◆ Required work:
Your answer should be one number, the count of lines in the listing below containing the word "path".

◆ Data extract:
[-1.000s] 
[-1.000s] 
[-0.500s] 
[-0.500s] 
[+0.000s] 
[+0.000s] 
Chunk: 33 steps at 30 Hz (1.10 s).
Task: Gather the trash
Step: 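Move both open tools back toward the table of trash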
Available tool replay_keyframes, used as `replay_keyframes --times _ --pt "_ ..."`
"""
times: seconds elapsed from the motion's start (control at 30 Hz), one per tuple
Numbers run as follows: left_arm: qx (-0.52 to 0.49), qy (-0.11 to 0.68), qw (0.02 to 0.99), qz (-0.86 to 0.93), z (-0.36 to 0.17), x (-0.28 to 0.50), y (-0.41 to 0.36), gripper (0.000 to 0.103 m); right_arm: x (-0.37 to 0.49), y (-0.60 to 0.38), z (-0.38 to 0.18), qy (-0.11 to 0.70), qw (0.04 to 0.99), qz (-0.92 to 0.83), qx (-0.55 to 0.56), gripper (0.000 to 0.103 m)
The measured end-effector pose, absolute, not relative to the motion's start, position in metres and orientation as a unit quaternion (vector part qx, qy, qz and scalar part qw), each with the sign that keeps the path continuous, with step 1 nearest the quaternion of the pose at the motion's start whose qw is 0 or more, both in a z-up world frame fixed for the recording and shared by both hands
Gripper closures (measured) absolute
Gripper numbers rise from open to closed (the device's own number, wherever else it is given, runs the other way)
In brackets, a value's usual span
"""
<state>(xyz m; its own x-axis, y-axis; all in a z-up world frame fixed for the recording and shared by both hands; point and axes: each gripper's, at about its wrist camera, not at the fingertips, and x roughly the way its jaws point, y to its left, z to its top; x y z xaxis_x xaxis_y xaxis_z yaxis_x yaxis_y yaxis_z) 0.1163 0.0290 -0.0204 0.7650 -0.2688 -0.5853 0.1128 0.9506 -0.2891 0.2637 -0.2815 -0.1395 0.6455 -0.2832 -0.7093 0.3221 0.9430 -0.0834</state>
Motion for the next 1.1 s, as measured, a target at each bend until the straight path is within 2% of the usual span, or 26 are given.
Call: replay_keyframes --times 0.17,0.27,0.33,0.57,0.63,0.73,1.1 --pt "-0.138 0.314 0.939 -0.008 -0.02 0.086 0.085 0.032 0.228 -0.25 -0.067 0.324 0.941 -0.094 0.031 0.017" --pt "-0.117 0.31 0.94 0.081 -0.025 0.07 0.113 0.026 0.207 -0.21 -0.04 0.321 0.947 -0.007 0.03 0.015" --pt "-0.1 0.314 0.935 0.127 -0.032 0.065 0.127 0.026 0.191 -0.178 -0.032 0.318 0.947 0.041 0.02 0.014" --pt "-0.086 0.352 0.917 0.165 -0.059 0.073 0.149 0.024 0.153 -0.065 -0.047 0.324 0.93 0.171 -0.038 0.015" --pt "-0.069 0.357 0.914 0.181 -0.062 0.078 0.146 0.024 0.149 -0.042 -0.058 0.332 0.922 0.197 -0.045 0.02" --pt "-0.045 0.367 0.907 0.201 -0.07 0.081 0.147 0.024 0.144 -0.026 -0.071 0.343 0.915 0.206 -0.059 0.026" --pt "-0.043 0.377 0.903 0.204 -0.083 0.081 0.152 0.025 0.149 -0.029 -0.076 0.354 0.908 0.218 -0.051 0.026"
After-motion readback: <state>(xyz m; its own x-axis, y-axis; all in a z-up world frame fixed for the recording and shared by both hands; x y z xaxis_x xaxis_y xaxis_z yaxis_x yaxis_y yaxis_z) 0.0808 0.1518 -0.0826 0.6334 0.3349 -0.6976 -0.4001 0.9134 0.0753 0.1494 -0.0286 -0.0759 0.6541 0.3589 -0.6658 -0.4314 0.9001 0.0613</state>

◆ Exercise result:
2